Excuses for not eating or eating alone

  • Isolation, mood swings and aggression
  • Excessive physical exercise
  • Vomiting and use of laxatives
  • Attitude too critical about your image
  • Loss of appetite.
  • Bulimia is another common disorder, in which the person has episodes (at least twice a week) of eating rambunctiously much more than a normal person in the same period. After these episodes, various methods are used to compensate for caloric gain, such as purgative techniques, compensatory exercises and long periods of fasting.
  • Vigorexia is a disease in which the obsession with a muscular and attractive body, almost always in men. It involves an obsessive muscle training and feeding geared towards the maintenance of this body with frequent use of anabolics. There is also body image disorder or cor- poral dysmorphic disorder (BDD), in which the person presents an obsessive preoccupation with some imagined or perceived bodily defect. of minimal reality, which affects physical appearance. The term dysmorphia is a Greek word meaning "ugliness", especially on the face. More often this pathology occurs in adolescents of both sexes, but can also occur in adults, especially in women. The body image disorder consists of thoughts with obsessive characteristics, resistant to all objective demonstrations to the contrary (like the opinion of other people, mirrors, scales, photos, etc.), besides being intrusive to the conscience and usually accompanied by rituals , characteristics that are also very similar to obsessive thoughts.

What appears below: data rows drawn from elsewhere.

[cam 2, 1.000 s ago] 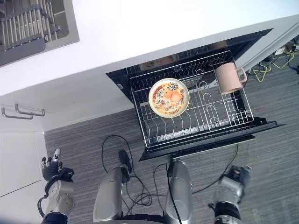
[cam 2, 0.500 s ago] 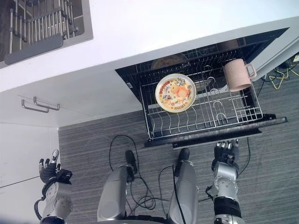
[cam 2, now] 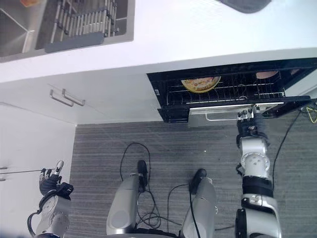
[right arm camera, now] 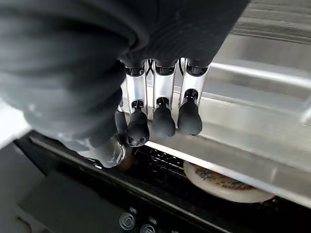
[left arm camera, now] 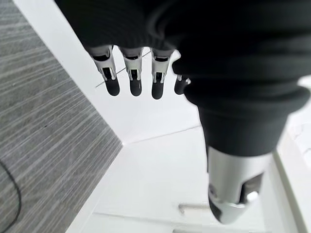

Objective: Place the dishes in the dishwasher.

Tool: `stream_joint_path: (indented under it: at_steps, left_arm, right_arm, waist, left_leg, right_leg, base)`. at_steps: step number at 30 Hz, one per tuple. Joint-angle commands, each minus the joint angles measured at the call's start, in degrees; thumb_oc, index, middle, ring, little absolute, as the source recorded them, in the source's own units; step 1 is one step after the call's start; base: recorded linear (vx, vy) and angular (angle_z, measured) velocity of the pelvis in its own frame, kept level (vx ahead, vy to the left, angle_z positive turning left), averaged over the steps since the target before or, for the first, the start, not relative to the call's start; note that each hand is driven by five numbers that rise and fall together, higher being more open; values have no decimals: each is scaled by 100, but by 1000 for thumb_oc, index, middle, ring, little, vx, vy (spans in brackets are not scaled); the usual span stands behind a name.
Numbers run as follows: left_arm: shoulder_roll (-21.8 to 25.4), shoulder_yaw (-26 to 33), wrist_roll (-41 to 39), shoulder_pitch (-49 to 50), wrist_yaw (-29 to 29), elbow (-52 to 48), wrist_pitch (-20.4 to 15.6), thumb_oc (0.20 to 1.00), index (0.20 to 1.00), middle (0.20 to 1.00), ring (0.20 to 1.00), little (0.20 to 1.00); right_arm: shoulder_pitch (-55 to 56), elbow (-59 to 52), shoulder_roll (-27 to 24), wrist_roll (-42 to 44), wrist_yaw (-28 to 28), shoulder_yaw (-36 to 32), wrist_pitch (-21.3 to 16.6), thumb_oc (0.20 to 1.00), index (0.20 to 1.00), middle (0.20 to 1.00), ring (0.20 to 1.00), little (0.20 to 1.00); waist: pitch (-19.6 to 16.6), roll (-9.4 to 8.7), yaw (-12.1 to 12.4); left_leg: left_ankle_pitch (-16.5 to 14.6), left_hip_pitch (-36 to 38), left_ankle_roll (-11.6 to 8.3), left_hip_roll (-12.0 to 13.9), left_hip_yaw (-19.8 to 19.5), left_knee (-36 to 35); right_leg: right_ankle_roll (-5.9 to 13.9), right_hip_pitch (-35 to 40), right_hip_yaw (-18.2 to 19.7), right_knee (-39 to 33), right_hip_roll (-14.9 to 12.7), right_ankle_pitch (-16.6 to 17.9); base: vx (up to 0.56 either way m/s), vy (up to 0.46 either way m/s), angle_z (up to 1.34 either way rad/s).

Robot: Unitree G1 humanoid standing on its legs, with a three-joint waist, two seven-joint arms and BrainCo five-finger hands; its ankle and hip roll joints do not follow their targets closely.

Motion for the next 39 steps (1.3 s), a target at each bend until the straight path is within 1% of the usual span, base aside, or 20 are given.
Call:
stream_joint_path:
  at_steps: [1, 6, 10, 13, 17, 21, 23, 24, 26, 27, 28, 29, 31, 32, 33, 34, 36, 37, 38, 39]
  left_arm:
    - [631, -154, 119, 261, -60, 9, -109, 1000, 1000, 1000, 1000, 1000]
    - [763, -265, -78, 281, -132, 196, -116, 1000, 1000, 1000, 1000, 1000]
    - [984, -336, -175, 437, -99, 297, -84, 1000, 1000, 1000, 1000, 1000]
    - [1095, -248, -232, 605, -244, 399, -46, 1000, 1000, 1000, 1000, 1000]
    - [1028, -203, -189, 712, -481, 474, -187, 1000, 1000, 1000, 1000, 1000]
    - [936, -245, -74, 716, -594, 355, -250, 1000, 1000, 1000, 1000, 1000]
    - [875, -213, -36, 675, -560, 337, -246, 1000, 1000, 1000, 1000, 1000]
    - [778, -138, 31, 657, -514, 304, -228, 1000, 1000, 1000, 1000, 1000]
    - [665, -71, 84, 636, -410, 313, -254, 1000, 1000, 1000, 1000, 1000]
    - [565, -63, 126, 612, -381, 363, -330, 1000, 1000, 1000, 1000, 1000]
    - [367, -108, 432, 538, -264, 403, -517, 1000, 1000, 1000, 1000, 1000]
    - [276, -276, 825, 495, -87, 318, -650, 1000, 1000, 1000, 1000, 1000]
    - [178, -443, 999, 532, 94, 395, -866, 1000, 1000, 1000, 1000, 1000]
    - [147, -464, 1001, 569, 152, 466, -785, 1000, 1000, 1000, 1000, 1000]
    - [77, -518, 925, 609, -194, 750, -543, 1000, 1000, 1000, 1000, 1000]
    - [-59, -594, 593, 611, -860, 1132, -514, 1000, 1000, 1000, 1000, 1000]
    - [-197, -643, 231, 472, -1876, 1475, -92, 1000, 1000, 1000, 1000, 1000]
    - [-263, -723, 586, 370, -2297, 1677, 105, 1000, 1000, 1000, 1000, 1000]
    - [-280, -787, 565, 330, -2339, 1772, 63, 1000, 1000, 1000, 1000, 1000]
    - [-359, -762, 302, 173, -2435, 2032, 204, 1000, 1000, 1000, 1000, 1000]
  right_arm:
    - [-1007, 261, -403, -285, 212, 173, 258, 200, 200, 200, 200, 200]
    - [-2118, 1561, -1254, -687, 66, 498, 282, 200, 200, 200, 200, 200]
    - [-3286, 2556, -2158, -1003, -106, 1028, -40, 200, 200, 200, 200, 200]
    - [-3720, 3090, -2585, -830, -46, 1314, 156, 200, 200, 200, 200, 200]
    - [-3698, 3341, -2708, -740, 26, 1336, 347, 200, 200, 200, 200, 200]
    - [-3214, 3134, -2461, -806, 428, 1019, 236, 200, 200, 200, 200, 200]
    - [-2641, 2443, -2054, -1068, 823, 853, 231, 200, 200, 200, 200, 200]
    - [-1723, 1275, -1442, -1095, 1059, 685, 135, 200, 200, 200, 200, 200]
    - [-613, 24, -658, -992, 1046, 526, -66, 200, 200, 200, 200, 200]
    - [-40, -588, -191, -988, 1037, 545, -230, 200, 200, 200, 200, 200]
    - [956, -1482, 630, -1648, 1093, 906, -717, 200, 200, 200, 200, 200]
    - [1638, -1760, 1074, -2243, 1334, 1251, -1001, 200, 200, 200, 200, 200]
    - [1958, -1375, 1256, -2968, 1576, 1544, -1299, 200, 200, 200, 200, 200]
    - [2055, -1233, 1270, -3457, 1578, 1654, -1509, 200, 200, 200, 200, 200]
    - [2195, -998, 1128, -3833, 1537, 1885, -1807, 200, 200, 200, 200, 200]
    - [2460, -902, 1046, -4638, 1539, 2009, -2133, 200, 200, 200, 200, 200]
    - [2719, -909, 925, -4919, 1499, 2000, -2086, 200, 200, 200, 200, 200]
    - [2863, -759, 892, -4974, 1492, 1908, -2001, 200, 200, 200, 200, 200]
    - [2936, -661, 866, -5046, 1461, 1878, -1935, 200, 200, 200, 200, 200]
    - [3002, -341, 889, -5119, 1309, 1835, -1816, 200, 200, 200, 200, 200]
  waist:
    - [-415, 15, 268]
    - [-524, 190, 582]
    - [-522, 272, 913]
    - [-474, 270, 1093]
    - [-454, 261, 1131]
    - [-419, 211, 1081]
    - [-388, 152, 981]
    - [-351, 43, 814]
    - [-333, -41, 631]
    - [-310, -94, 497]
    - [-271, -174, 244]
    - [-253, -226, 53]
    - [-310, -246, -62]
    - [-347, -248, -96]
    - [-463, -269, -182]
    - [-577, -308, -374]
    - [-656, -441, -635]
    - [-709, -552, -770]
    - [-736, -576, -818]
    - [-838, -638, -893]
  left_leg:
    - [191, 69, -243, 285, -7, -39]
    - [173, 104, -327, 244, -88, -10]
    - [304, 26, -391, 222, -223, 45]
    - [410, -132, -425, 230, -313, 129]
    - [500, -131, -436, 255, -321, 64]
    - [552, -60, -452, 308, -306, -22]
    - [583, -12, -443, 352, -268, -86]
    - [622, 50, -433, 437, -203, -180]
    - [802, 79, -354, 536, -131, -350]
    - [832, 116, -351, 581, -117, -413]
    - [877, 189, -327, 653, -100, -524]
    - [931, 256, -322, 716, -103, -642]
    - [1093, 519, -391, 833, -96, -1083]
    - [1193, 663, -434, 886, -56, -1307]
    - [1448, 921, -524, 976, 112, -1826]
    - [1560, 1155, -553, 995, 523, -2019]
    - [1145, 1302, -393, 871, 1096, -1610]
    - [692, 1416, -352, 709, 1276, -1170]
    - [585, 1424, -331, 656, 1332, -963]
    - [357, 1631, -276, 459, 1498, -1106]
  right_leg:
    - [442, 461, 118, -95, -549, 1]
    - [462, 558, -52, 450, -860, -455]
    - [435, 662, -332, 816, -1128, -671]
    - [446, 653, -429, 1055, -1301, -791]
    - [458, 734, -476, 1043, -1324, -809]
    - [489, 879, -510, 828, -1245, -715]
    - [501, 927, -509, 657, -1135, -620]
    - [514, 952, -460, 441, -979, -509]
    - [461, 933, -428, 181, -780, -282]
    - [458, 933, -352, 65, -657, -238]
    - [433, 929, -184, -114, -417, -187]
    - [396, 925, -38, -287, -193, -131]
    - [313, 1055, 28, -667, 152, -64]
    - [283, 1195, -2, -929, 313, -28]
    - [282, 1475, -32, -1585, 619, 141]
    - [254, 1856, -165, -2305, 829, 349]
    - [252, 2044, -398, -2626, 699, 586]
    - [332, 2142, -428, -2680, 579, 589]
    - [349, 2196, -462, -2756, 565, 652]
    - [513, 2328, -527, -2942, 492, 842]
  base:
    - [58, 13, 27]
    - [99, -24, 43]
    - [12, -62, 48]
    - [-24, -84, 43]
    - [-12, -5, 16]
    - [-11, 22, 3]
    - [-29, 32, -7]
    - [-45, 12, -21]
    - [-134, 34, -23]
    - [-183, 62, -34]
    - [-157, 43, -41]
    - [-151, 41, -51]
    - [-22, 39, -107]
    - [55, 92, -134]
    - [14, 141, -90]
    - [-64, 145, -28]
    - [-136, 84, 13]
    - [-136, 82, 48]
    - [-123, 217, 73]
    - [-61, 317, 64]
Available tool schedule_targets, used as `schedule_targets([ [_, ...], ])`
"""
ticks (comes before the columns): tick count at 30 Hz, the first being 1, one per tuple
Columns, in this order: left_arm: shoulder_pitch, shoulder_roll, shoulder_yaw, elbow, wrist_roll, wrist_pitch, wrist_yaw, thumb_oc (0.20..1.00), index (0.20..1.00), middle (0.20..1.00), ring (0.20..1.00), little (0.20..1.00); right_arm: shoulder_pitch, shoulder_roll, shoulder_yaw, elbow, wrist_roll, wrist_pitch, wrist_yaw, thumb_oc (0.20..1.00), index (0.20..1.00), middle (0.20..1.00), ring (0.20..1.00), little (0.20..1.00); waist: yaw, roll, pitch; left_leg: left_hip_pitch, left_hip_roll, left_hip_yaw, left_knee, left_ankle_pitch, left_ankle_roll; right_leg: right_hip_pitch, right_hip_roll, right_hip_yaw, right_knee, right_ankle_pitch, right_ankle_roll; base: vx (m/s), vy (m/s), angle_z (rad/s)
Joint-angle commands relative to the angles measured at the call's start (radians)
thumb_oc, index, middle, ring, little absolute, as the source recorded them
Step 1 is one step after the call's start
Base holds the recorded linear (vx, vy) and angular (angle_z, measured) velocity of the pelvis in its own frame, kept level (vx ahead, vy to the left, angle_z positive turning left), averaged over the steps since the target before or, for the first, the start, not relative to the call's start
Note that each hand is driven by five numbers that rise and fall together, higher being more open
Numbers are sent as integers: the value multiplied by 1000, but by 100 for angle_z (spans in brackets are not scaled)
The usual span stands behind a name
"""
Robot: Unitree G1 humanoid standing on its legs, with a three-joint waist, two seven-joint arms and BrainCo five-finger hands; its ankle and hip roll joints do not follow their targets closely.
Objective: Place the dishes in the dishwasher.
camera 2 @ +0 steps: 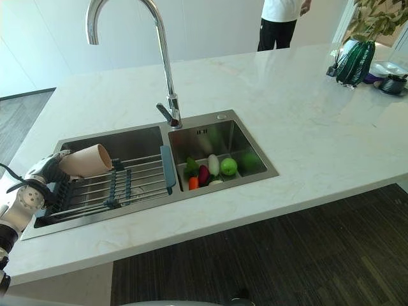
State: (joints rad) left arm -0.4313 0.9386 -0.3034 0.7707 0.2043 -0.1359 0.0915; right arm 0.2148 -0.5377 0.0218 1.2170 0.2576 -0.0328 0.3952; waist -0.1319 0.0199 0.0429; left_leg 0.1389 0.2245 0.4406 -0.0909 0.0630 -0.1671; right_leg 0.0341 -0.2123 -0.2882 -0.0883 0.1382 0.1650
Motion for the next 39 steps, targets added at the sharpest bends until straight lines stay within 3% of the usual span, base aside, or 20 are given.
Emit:
schedule_targets([
  [1, -74, 73, 132, -61, -158, -59, 68, 200, 200, 200, 200, 200, -9, 25, -13, 34, 33, -27, -14, 1000, 1000, 1000, 1000, 1000, -2, 2, -2, -6, 73, -75, 4, 8, -29, 43, -79, -10, 1, -17, 97, 0, 0, 0],
  [6, -48, 48, 241, -245, -348, -114, 77, 200, 200, 200, 200, 200, 8, 69, -23, 48, 68, -50, -9, 1000, 1000, 1000, 1000, 1000, 18, -10, -7, -7, 65, -97, 4, 0, -25, 50, -79, -15, 1, -23, 97, 8, -94, 8],
  [9, 132, -124, 453, -738, -568, -167, 27, 200, 200, 200, 200, 200, 6, 147, -21, 50, 76, -91, -12, 1000, 1000, 1000, 1000, 1000, 69, -27, -16, 4, 96, -125, 4, 8, -38, 73, -53, -31, 1, -45, 75, -7, -475, 25],
  [12, 229, -215, 497, -884, -600, -177, -1, 200, 200, 200, 200, 200, -16, 158, -7, 28, 66, -83, -15, 1000, 1000, 1000, 1000, 1000, 100, -18, -10, 7, 117, -153, 4, 38, -52, 82, -17, -29, 1, -63, 48, -8, -347, 14],
  [13, 250, -237, 505, -913, -620, -185, -9, 200, 200, 200, 200, 200, -24, 158, 4, 23, 63, -81, -19, 1000, 1000, 1000, 1000, 1000, 113, -13, -8, -1, 125, -170, 4, 75, -58, 80, -2, -28, 1, -67, 36, -4, -376, 8],
  [14, 295, -281, 513, -964, -651, -195, -23, 200, 200, 200, 200, 200, -39, 155, 29, -4, 50, -67, -20, 1000, 1000, 1000, 1000, 1000, 142, 3, 8, -22, 147, -214, 12, 171, -79, 88, 38, -31, 1, -81, 13, -59, -425, 10],
  [15, 311, -311, 508, -986, -689, -213, -49, 200, 200, 200, 200, 200, -49, 152, 60, -22, 51, -65, -35, 1000, 1000, 1000, 1000, 1000, 163, 4, 28, -57, 162, -236, 9, 221, -87, 94, 62, -34, 1, -90, -8, -94, -388, 17],
  [18, 317, -349, 491, -988, -750, -263, -118, 200, 200, 200, 200, 200, -63, 147, 86, -41, 53, -72, -70, 1000, 1000, 1000, 1000, 1000, 171, -4, 63, -127, 174, -242, 4, 267, -90, 106, 80, -51, 1, -99, -27, -155, -214, 49],
  [20, 319, -376, 467, -1003, -784, -274, -139, 200, 200, 200, 200, 200, -92, 132, 90, -64, 61, -44, -104, 1000, 1000, 1000, 1000, 1000, 184, -16, 75, -118, 122, -261, 32, 210, -63, 101, 85, -58, 1, -111, -40, -251, -206, 105],
  [21, 322, -389, 456, -1019, -801, -271, -142, 200, 200, 200, 200, 200, -106, 114, 85, -79, 59, -31, -104, 1000, 1000, 1000, 1000, 1000, 177, -32, 77, -118, 83, -227, 149, 138, -34, 85, 78, -71, 1, -109, -53, -282, -178, 85],
  [22, 320, -392, 451, -1023, -805, -271, -146, 200, 200, 200, 200, 200, -109, 106, 83, -84, 62, -33, -103, 1000, 1000, 1000, 1000, 1000, 171, -38, 75, -120, 74, -205, 198, 113, -24, 77, 74, -81, 1, -105, -57, -422, -290, 34],
  [23, 295, -393, 422, -1036, -840, -259, -170, 200, 200, 200, 200, 200, -100, 95, 52, -85, 96, -51, -98, 1000, 1000, 1000, 1000, 1000, 136, -54, 60, -56, 81, -114, 355, 26, -13, 61, 73, -138, 1, -95, -63, -357, -237, 32],
  [25, 280, -401, 414, -1038, -868, -248, -192, 200, 200, 200, 200, 200, -96, 96, 31, -75, 106, -66, -89, 1000, 1000, 1000, 1000, 1000, 119, -54, 49, 0, 85, -79, 418, 15, -18, 43, 80, -183, 1, -79, -74, -299, -155, 99],
  [27, 264, -414, 406, -1026, -890, -252, -212, 200, 200, 200, 200, 200, -97, 104, 23, -55, 106, -78, -88, 1000, 1000, 1000, 1000, 1000, 101, -34, 30, 85, 56, -64, 456, 35, -40, 22, 104, -235, 1, -71, -89, -304, -43, 102],
  [31, 246, -445, 371, -1015, -895, -272, -247, 200, 200, 200, 200, 200, -94, 114, 20, -57, 139, -75, -111, 1000, 1000, 1000, 1000, 1000, 81, 1, 3, 183, 7, -57, 414, 81, -76, 0, 146, -320, 1, -52, -99, -370, 105, 109],
  [34, 223, -447, 336, -1017, -900, -269, -245, 200, 200, 200, 200, 200, -108, 120, 22, -74, 156, -71, -139, 1000, 1000, 1000, 1000, 1000, 77, -5, -8, 225, -35, -33, 238, 7, -41, -51, 108, -383, 1, 22, -44, -449, 343, 146],
  [35, 224, -446, 336, -1018, -895, -269, -235, 200, 200, 200, 200, 200, -110, 119, 24, -76, 148, -75, -139, 1000, 1000, 1000, 1000, 1000, 77, -4, -8, 228, -38, -32, 225, 3, -40, -56, 105, -386, 1, 28, -41, -397, 338, 195],
  [37, 235, -442, 333, -1044, -902, -242, -227, 200, 200, 200, 200, 200, -137, 111, 40, -92, 121, -71, -151, 1000, 1000, 1000, 1000, 1000, 92, -13, 0, 257, -73, -27, 128, -84, -5, -94, 54, -434, 1, 118, 21, -540, 485, 124],
  [39, 250, -445, 339, -1067, -897, -223, -235, 200, 200, 200, 200, 200, -159, 100, 58, -120, 94, -73, -161, 1000, 1000, 1000, 1000, 1000, 109, -19, 8, 271, -112, -48, 59, -157, 23, -112, 7, -456, 4, 167, 62, -492, 492, 86],
])
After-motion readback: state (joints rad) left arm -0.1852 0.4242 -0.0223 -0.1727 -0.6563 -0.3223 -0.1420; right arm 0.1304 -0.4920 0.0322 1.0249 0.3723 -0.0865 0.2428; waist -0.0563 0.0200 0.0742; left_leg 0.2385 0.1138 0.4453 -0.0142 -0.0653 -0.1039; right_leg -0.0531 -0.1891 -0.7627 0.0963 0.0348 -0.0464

  • For the family, however, there is no easy or difficult disorder, because in all of them there will be a need for family involvement in a constructive sense: understanding, support, acceptance, encouragement. We must not forget that a key part of the family involvement that is the example. The example of healthy eating by parents requires changing habits and customs, and this is not always easy. We can not charge or expect something we do not practice. The example has to come from home!